● **What is required**: For every line in the entries that contains "mattress", show the whole line.

● **Extracted entries**:
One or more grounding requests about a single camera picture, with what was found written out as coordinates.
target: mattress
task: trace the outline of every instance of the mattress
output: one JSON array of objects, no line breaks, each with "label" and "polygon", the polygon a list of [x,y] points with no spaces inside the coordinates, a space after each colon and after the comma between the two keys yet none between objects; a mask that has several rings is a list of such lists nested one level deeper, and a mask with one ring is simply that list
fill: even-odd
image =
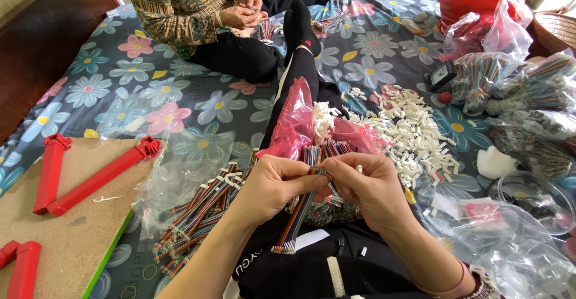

● **Completed task**:
target: mattress
task: trace the outline of every instance of the mattress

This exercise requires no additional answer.